Would you please retype, exactly, the lines of the listing below between the line with "- elbow_flex: -37.4581..40.8268" and the line with "- shoulder_lift: -34.7897..36.6719", inclusive?

========

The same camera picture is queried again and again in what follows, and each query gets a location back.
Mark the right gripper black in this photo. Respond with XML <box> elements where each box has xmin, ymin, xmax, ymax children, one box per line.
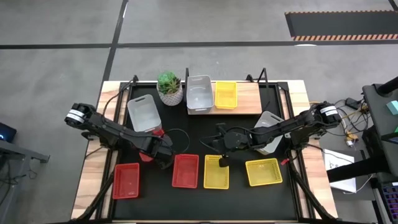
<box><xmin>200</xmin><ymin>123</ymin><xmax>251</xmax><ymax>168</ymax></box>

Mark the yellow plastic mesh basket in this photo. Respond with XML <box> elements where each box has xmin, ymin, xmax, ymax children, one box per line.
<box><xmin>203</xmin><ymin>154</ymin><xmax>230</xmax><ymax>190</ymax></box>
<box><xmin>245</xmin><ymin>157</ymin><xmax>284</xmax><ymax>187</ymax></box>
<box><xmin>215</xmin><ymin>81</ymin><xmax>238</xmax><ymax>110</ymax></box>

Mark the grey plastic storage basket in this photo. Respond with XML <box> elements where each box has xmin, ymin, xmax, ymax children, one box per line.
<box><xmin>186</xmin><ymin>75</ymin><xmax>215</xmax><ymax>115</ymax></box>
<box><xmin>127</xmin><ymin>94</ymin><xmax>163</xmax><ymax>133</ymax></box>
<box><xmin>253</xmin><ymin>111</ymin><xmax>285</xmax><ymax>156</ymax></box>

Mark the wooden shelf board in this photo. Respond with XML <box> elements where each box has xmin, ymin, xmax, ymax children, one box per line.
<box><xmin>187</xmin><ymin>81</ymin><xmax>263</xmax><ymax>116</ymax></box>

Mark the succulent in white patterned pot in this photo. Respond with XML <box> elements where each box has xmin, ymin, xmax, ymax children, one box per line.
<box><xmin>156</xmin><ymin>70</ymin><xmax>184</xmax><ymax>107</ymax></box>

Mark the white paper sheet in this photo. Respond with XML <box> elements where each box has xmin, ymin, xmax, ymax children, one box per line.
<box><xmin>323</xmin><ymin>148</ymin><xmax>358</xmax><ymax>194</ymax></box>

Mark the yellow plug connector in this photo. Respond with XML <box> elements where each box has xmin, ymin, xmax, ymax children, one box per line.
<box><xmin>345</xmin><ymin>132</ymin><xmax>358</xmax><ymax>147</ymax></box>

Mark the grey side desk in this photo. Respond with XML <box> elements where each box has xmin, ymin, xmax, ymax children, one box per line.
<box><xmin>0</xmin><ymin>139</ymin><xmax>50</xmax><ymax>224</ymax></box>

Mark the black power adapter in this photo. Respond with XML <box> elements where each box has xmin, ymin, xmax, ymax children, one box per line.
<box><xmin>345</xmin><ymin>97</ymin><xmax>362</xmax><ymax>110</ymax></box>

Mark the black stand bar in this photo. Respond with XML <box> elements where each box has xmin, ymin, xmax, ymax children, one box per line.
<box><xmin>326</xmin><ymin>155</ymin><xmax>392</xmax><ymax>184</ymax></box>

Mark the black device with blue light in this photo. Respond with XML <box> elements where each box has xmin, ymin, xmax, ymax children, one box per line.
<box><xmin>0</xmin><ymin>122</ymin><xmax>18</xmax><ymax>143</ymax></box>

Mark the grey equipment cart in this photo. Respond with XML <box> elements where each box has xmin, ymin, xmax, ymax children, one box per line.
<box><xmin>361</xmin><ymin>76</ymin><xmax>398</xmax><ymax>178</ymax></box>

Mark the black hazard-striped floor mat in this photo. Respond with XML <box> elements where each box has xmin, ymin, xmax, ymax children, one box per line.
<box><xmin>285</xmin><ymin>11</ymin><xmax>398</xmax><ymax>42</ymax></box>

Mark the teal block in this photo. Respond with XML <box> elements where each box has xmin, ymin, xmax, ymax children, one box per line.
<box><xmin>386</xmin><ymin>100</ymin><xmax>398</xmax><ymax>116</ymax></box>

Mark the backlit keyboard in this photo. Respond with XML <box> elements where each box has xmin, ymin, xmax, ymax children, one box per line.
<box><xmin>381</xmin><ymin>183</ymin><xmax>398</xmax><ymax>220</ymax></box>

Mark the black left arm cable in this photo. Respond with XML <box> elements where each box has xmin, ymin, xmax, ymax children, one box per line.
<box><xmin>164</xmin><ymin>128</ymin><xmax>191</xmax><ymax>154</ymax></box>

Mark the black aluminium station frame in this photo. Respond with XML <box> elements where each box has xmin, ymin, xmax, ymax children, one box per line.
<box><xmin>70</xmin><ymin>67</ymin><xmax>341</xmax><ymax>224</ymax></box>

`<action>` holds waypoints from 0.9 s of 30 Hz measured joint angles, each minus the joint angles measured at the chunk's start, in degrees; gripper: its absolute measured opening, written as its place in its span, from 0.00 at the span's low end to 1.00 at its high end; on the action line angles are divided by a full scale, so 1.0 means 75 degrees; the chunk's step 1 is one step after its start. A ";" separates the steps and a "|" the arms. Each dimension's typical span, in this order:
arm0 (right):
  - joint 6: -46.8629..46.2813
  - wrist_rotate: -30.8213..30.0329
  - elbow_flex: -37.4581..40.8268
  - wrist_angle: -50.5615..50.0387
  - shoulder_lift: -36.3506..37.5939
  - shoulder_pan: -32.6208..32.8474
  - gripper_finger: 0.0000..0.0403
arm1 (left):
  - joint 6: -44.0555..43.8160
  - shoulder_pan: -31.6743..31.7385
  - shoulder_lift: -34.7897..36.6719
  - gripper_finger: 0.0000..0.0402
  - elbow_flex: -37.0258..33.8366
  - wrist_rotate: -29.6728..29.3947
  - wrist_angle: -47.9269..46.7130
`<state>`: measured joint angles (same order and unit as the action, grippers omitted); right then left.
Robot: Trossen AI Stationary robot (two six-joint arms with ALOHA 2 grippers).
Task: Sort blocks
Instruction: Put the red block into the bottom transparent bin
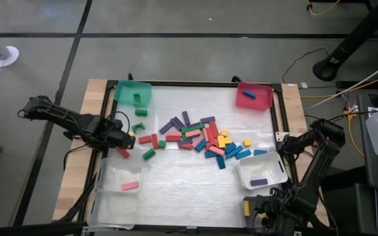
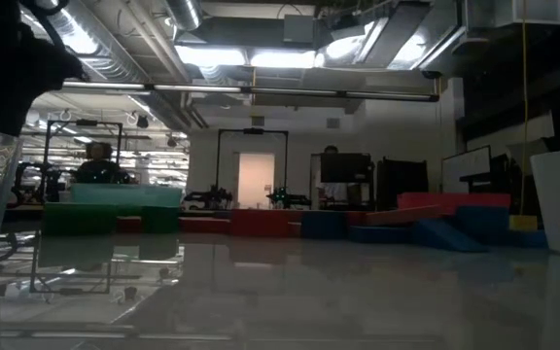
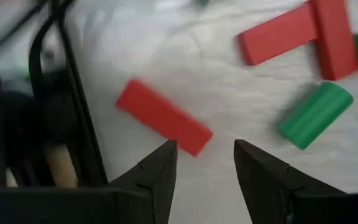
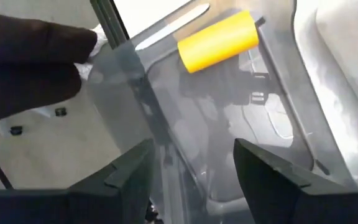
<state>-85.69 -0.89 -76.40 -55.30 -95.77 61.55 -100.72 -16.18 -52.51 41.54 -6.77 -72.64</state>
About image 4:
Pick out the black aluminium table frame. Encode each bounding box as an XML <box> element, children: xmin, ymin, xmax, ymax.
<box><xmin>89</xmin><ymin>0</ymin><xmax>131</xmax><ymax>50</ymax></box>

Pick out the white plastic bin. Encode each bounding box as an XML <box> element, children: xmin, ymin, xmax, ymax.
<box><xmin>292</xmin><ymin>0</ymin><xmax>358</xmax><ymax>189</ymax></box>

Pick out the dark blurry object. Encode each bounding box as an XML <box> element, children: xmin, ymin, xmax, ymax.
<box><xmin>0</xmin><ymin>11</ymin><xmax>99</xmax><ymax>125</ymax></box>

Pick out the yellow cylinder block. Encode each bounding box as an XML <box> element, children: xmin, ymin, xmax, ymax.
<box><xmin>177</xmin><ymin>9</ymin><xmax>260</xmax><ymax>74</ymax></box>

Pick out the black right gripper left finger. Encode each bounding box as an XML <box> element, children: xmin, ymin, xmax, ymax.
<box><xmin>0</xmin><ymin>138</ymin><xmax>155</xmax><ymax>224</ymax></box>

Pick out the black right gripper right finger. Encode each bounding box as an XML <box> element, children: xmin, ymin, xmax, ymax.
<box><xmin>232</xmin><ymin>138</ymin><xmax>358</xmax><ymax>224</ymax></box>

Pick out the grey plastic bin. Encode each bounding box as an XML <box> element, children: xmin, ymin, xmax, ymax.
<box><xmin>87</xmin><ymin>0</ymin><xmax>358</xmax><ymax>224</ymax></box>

========

| TASK OUTPUT |
  - elbow_flex: -37.4581..40.8268
  - wrist_angle: -50.5615..50.0387
  - shoulder_lift: -36.3506..37.5939
  - shoulder_pan: -32.6208..32.8474
  - gripper_finger: 0.0000..0.0403
arm1 (left):
  - joint 6: -44.0555..43.8160
  - shoulder_pan: -31.6743..31.7385
  - shoulder_lift: -34.7897..36.6719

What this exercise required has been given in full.